* _Records for this exercise_:

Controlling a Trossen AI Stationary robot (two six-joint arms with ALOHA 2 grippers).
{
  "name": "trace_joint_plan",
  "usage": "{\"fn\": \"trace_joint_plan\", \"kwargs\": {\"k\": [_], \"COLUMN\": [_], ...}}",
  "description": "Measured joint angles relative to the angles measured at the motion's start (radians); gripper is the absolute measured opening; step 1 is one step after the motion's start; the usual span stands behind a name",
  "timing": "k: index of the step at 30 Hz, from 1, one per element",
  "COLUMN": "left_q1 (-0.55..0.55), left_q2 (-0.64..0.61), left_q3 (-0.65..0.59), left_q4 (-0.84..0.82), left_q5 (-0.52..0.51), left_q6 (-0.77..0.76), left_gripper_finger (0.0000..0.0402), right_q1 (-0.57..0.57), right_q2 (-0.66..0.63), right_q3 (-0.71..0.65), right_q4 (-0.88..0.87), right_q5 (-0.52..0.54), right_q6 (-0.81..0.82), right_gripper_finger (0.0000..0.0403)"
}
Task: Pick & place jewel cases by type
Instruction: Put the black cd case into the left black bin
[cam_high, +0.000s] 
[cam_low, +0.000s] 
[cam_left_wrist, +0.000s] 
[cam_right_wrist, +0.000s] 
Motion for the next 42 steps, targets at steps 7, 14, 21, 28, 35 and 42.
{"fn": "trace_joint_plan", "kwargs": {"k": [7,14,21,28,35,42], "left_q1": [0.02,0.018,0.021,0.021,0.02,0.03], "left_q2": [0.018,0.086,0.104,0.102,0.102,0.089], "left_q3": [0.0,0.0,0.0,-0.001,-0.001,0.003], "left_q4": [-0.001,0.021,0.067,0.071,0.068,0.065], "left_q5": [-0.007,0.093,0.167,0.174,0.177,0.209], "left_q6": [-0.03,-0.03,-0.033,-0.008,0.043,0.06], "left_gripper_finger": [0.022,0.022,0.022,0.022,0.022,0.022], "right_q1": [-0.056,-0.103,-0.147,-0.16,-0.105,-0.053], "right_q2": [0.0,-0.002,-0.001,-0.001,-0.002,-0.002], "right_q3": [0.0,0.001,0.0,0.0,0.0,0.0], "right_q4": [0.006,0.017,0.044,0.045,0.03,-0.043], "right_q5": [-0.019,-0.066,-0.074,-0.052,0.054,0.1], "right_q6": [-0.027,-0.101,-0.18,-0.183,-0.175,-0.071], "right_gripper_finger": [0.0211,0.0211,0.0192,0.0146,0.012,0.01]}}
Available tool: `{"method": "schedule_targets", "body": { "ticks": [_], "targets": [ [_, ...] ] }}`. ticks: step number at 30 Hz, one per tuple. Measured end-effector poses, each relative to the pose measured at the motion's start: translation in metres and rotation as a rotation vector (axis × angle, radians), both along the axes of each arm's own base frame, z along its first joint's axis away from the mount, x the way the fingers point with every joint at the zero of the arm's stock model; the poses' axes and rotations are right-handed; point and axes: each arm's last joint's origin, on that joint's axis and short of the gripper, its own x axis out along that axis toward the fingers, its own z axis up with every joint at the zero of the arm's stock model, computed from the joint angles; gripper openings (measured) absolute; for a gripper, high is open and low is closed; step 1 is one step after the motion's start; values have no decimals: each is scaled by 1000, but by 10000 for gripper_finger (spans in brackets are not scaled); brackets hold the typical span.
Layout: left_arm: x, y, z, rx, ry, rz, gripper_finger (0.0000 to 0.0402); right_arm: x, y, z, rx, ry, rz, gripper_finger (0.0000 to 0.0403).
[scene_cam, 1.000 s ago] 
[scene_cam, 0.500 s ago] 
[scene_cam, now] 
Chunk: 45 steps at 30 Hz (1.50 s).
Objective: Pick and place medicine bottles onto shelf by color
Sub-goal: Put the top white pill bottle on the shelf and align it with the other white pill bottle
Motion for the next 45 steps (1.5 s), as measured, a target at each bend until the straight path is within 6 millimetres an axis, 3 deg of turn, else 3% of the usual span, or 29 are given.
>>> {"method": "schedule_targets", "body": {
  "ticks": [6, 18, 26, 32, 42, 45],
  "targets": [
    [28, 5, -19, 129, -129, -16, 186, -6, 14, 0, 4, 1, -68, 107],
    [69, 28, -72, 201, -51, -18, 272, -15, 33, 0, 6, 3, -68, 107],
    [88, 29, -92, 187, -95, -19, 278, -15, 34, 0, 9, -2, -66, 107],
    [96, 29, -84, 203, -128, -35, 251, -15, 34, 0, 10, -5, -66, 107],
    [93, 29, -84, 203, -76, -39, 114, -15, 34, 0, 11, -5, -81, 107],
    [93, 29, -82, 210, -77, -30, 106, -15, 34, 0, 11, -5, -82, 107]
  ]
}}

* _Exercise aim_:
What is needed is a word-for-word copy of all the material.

* _Task solution_:
Controlling a Trossen AI Stationary robot (two six-joint arms with ALOHA 2 grippers).
{
  "name": "trace_joint_plan",
  "usage": "{\"fn\": \"trace_joint_plan\", \"kwargs\": {\"k\": [_], \"COLUMN\": [_], ...}}",
  "description": "Measured joint angles relative to the angles measured at the motion's start (radians); gripper is the absolute measured opening; step 1 is one step after the motion's start; the usual span stands behind a name",
  "timing": "k: index of the step at 30 Hz, from 1, one per element",
  "COLUMN": "left_q1 (-0.55..0.55), left_q2 (-0.64..0.61), left_q3 (-0.65..0.59), left_q4 (-0.84..0.82), left_q5 (-0.52..0.51), left_q6 (-0.77..0.76), left_gripper_finger (0.0000..0.0402), right_q1 (-0.57..0.57), right_q2 (-0.66..0.63), right_q3 (-0.71..0.65), right_q4 (-0.88..0.87), right_q5 (-0.52..0.54), right_q6 (-0.81..0.82), right_gripper_finger (0.0000..0.0403)"
}
Task: Pick & place jewel cases by type
Instruction: Put the black cd case into the left black bin
[cam_high, +0.000s] 
[cam_low, +0.000s] 
[cam_left_wrist, +0.000s] 
[cam_right_wrist, +0.000s] 
Motion for the next 42 steps, targets at steps 7, 14, 21, 28, 35 and 42.
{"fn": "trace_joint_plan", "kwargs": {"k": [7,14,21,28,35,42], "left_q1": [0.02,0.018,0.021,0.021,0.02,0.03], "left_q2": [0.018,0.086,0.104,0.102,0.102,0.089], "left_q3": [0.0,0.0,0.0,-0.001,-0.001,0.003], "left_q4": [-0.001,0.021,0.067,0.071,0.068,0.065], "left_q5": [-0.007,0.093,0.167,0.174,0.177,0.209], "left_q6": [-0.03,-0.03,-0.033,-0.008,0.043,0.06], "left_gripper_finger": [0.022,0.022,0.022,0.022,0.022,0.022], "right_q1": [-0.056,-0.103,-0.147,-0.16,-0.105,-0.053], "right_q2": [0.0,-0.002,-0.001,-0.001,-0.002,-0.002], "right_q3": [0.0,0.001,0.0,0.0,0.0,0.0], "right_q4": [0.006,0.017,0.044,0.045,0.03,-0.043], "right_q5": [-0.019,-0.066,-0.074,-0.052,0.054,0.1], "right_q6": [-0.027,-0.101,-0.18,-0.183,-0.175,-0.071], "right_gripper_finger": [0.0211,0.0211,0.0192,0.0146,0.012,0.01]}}
Available tool: `{"method": "schedule_targets", "body": { "ticks": [_], "targets": [ [_, ...] ] }}`. ticks: step number at 30 Hz, one per tuple. Measured end-effector poses, each relative to the pose measured at the motion's start: translation in metres and rotation as a rotation vector (axis × angle, radians), both along the axes of each arm's own base frame, z along its first joint's axis away from the mount, x the way the fingers point with every joint at the zero of the arm's stock model; the poses' axes and rotations are right-handed; point and axes: each arm's last joint's origin, on that joint's axis and short of the gripper, its own x axis out along that axis toward the fingers, its own z axis up with every joint at the zero of the arm's stock model, computed from the joint angles; gripper openings (measured) absolute; for a gripper, high is open and low is closed; step 1 is one step after the motion's start; values have no decimals: each is scaled by 1000, but by 10000 for gripper_finger (spans in brackets are not scaled); brackets hold the typical span.
Layout: left_arm: x, y, z, rx, ry, rz, gripper_finger (0.0000 to 0.0402); right_arm: x, y, z, rx, ry, rz, gripper_finger (0.0000 to 0.0403).
[scene_cam, 1.000 s ago] 
[scene_cam, 0.500 s ago] 
[scene_cam, now] 
Chunk: 45 steps at 30 Hz (1.50 s).
Objective: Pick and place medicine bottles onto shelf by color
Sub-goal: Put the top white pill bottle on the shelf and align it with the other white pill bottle
Motion for the next 45 steps (1.5 s), as measured, a target at each bend until the straight path is within 6 millimetres an axis, 3 deg of turn, else 3% of the usual span, or 29 are given.
>>> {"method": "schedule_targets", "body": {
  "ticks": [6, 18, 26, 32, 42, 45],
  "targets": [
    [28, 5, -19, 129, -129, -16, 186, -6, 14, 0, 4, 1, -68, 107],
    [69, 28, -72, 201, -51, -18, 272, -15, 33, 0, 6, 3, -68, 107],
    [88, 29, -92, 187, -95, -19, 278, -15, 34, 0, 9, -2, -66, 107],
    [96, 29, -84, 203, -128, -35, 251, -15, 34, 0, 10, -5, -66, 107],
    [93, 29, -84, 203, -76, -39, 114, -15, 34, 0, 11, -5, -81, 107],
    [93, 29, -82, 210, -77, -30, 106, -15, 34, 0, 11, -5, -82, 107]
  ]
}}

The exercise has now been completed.